### Action item
Leave every image out, and return the rest of the data word for word.
----
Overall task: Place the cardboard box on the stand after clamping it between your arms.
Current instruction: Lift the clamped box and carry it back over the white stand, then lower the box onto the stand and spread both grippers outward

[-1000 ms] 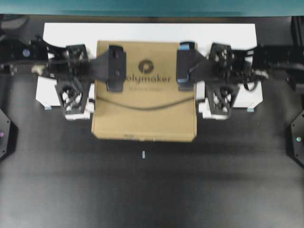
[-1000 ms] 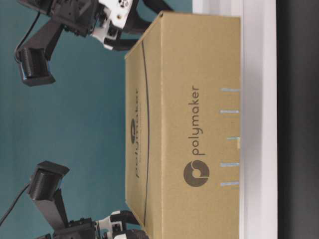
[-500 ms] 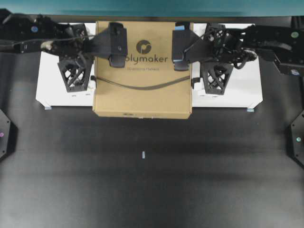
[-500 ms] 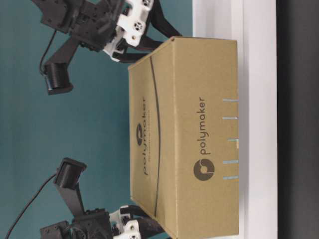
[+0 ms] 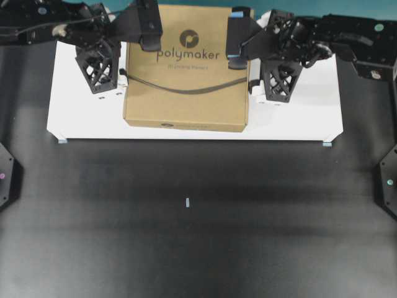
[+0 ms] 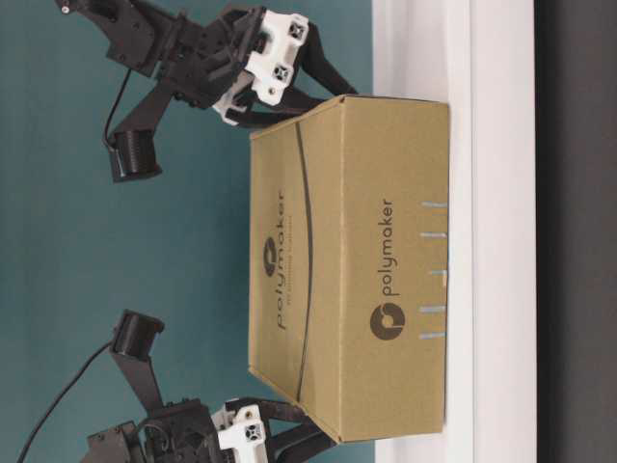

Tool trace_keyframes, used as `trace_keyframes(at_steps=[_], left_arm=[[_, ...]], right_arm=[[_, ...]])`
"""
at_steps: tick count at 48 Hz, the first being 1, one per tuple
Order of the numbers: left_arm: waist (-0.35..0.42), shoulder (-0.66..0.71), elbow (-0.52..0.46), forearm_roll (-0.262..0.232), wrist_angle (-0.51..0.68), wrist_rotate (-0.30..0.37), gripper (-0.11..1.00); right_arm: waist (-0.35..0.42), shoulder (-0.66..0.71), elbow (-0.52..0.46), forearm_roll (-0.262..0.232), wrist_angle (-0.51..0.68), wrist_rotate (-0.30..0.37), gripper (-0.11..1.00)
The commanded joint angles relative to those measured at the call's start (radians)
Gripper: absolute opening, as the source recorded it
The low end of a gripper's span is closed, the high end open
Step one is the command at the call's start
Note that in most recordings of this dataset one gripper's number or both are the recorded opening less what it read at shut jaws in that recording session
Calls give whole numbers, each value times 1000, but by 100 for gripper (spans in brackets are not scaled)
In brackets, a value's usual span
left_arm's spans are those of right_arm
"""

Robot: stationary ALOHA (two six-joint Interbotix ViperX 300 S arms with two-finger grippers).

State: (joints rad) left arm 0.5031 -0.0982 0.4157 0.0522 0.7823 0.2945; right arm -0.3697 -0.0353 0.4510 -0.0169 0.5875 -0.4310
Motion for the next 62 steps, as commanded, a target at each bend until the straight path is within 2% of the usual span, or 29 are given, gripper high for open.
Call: trace_keyframes(at_steps=[1,11,27,49,56,62], left_arm=[[-8,-3,-29,-5,-38,-11,79],[-3,-5,-2,-5,-38,-9,79],[43,-38,77,-6,-38,-9,80],[55,-74,84,-5,-37,40,80],[72,-137,103,-5,-11,28,80],[72,-230,155,-5,12,25,80]], right_arm=[[26,3,-35,8,-41,-26,82],[15,17,-35,8,-44,-58,82],[-43,-20,29,8,-46,-60,82],[-110,-80,87,9,-54,-44,82],[-129,-140,124,21,-55,-12,82],[-127,-229,196,32,-77,31,82]])
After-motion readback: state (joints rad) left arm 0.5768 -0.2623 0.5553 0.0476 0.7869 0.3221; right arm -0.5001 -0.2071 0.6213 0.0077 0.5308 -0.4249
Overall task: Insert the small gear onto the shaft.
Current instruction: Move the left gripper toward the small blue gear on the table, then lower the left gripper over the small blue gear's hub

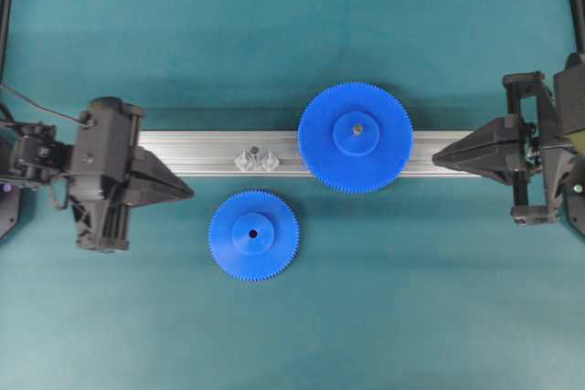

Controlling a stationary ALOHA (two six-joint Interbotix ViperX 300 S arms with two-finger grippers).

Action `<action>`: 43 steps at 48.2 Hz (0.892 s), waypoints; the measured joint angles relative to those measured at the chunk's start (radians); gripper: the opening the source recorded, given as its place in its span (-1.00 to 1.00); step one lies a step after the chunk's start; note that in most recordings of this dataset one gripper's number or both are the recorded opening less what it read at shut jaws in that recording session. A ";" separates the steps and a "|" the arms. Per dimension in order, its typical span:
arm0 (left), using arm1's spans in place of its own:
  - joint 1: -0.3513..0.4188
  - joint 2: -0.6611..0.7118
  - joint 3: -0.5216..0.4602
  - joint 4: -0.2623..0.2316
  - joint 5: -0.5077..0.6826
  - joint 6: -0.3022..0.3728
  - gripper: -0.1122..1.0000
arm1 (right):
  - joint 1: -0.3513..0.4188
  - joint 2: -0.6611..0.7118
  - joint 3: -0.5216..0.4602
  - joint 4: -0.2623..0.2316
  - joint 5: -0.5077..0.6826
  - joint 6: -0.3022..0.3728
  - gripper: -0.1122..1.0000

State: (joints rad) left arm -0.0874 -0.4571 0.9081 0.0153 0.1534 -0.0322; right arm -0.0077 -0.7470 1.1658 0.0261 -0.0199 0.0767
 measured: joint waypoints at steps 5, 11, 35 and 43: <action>0.000 0.041 -0.034 0.000 0.028 0.000 -0.83 | 0.000 0.005 0.000 0.002 0.005 0.000 -0.79; -0.006 0.103 -0.077 0.000 0.060 -0.002 -0.83 | 0.000 0.012 0.000 0.002 0.020 0.000 -0.79; -0.037 0.296 -0.219 0.002 0.155 -0.002 -0.83 | -0.008 0.014 0.000 0.002 0.071 0.028 -0.79; -0.041 0.362 -0.279 0.002 0.206 -0.003 -0.83 | -0.015 0.015 0.000 0.002 0.075 0.041 -0.79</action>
State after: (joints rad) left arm -0.1289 -0.0951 0.6289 0.0169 0.3590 -0.0353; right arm -0.0230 -0.7317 1.1658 0.0276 0.0552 0.1181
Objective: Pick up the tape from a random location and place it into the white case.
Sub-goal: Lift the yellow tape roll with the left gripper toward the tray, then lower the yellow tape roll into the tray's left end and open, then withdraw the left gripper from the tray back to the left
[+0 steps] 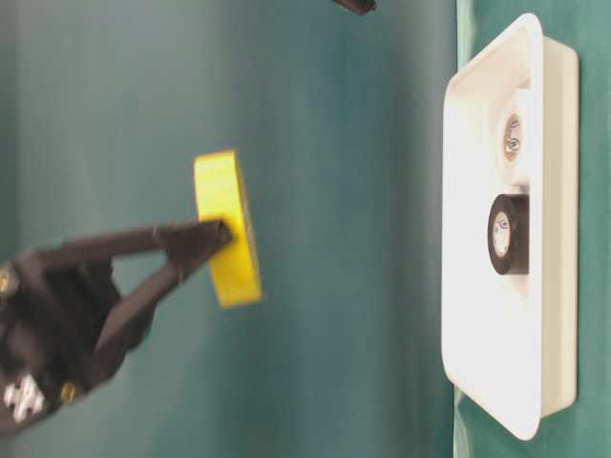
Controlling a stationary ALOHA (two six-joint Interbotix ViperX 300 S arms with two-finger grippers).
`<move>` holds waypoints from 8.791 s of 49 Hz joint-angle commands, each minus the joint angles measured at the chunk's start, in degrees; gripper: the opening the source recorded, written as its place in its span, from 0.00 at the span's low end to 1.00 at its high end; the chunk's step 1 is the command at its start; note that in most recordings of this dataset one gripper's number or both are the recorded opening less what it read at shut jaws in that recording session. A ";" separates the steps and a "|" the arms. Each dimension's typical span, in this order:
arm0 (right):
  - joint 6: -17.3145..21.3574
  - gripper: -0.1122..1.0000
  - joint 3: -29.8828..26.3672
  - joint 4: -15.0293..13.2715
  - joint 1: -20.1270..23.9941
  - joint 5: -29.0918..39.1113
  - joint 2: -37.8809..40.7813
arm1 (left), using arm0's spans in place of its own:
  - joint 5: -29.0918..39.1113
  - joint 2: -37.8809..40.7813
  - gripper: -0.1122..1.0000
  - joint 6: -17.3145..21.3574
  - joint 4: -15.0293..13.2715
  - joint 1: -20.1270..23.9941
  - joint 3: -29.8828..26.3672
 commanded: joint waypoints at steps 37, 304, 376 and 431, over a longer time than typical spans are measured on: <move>-0.18 0.90 -1.14 -0.44 -1.05 -0.18 -0.18 | -1.41 -11.07 0.31 -2.46 0.18 2.20 10.63; 0.09 0.90 -1.14 -0.53 -1.05 0.09 -0.18 | -9.32 -3.87 0.99 0.97 0.26 19.07 10.63; 0.09 0.90 -1.41 -0.53 -1.05 0.62 -1.05 | -24.70 -17.84 0.99 0.53 0.09 1.58 25.84; -0.35 0.90 -0.79 -1.93 -1.05 -2.37 -2.64 | -49.75 -37.62 0.99 0.53 -0.44 0.53 51.33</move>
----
### Task response
Overall task: Place the cardboard box on the stand after clamping it between your arms.
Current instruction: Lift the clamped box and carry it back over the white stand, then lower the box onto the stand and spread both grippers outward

[-1000 ms] 
[-1000 ms] 
[-500 ms] 
[-500 ms] 
[+0 ms] 
[+0 ms] 

Tool trace_keyframes, used as `trace_keyframes(at_steps=[_], left_arm=[[_, ...]], right_arm=[[_, ...]])`
"""
at_steps: tick count at 48 Hz, the first being 1, one per tuple
Order of the numbers: left_arm: waist (-0.35..0.42), shoulder (-0.66..0.71), elbow (-0.52..0.46), forearm_roll (-0.262..0.232), wrist_angle (-0.51..0.68), wrist_rotate (-0.30..0.37), gripper (-0.11..1.00); right_arm: waist (-0.35..0.42), shoulder (-0.66..0.71), elbow (-0.52..0.46), forearm_roll (-0.262..0.232), wrist_angle (-0.51..0.68), wrist_rotate (-0.30..0.37), gripper (-0.11..1.00)
The commanded joint angles relative to those measured at the call's start (radians)
Gripper: absolute opening, as the source recorded it
The low end of a gripper's span is closed, the high end open
Step one is the command at the call's start
Note that in most recordings of this dataset one gripper's number or both are the recorded opening less what it read at shut jaws in that recording session
Calls give whole numbers, each value times 1000, but by 100 for gripper (spans in brackets are not scaled)
In brackets, a value's usual span
left_arm's spans are those of right_arm
"""

Robot: stationary ALOHA (two six-joint Interbotix ViperX 300 S arms with two-finger grippers).

State: (joints rad) left arm 0.5031 -0.0982 0.4157 0.0522 0.7823 0.2945; right arm -0.3697 -0.0353 0.4510 -0.0169 0.5875 -0.4310
Motion for the next 62 steps, as commanded, a target at each bend until the straight path is within 2% of the usual span, or 29 are given, gripper high for open.
Call: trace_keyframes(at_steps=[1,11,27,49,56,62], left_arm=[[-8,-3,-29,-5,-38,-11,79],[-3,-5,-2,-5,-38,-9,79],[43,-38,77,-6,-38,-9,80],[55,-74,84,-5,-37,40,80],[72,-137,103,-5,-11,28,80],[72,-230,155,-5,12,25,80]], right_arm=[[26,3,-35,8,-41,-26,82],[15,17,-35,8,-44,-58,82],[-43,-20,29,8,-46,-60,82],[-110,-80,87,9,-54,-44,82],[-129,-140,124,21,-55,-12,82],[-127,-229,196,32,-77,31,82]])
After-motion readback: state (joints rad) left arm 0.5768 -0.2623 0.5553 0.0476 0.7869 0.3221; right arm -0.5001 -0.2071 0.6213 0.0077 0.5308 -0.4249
Overall task: Insert the small gear onto the shaft.
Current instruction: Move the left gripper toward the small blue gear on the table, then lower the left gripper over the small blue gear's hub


Controlling a stationary ALOHA (two six-joint Interbotix ViperX 300 S arms with two-finger grippers).

Action `<action>`: 43 steps at 48.2 Hz (0.892 s), waypoints; the measured joint angles relative to those measured at the chunk's start (radians); gripper: the opening the source recorded, given as its place in its span (-1.00 to 1.00); step one lies a step after the chunk's start; note that in most recordings of this dataset one gripper's number or both are the recorded opening less what it read at shut jaws in that recording session. A ";" separates the steps and a "|" the arms. Per dimension in order, its typical span:
arm0 (left), using arm1's spans in place of its own:
  - joint 1: -0.3513..0.4188
  - joint 2: -0.6611..0.7118
  - joint 3: -0.5216..0.4602
  - joint 4: -0.2623..0.2316
  - joint 5: -0.5077..0.6826
  - joint 6: -0.3022..0.3728
  - gripper: -0.1122..1.0000
arm1 (right):
  - joint 1: -0.3513..0.4188
  - joint 2: -0.6611..0.7118
  - joint 3: -0.5216..0.4602
  - joint 4: -0.2623..0.2316
  - joint 5: -0.5077..0.6826
  - joint 6: -0.3022..0.3728
  - gripper: -0.1122..1.0000

State: (joints rad) left arm -0.0874 -0.4571 0.9081 0.0153 0.1534 -0.0322; right arm -0.0077 -0.7470 1.1658 0.0261 -0.0199 0.0767
 measured: joint waypoints at steps 5, 11, 35 and 43: <action>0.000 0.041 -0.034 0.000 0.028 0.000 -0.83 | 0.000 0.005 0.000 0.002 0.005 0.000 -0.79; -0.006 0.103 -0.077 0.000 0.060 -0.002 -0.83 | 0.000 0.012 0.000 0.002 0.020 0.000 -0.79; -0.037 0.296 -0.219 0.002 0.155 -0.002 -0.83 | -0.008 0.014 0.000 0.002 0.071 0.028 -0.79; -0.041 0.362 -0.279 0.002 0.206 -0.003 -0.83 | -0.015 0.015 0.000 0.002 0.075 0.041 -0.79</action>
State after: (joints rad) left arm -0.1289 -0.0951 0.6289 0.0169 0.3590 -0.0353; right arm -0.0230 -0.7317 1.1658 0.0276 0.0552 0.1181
Objective: Pick up the tape from a random location and place it into the white case.
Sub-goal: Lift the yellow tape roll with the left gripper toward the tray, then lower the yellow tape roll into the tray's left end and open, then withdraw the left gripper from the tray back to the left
[+0 steps] 
Controlling a stationary ALOHA (two six-joint Interbotix ViperX 300 S arms with two-finger grippers).
`<move>` holds waypoints from 8.791 s of 49 Hz joint-angle commands, each minus the joint angles measured at the chunk's start, in degrees; gripper: the opening the source recorded, written as its place in its span, from 0.00 at the span's low end to 1.00 at its high end; the chunk's step 1 is the command at its start; note that in most recordings of this dataset one gripper's number or both are the recorded opening less what it read at shut jaws in that recording session. A ";" separates the steps and a "|" the arms. Each dimension's typical span, in this order:
arm0 (right):
  - joint 6: -17.3145..21.3574
  - gripper: -0.1122..1.0000
  - joint 3: -29.8828..26.3672
  - joint 4: -15.0293..13.2715
  - joint 1: -20.1270..23.9941
  - joint 5: -29.0918..39.1113
  - joint 2: -37.8809..40.7813
arm1 (left), using arm0's spans in place of its own:
  - joint 5: -29.0918..39.1113
  - joint 2: -37.8809..40.7813
  - gripper: -0.1122..1.0000
  - joint 6: -17.3145..21.3574
  - joint 4: -15.0293..13.2715
  - joint 1: -20.1270..23.9941
  - joint 3: -29.8828..26.3672
 commanded: joint waypoints at steps 37, 304, 376 and 431, over a longer time than typical spans are measured on: <move>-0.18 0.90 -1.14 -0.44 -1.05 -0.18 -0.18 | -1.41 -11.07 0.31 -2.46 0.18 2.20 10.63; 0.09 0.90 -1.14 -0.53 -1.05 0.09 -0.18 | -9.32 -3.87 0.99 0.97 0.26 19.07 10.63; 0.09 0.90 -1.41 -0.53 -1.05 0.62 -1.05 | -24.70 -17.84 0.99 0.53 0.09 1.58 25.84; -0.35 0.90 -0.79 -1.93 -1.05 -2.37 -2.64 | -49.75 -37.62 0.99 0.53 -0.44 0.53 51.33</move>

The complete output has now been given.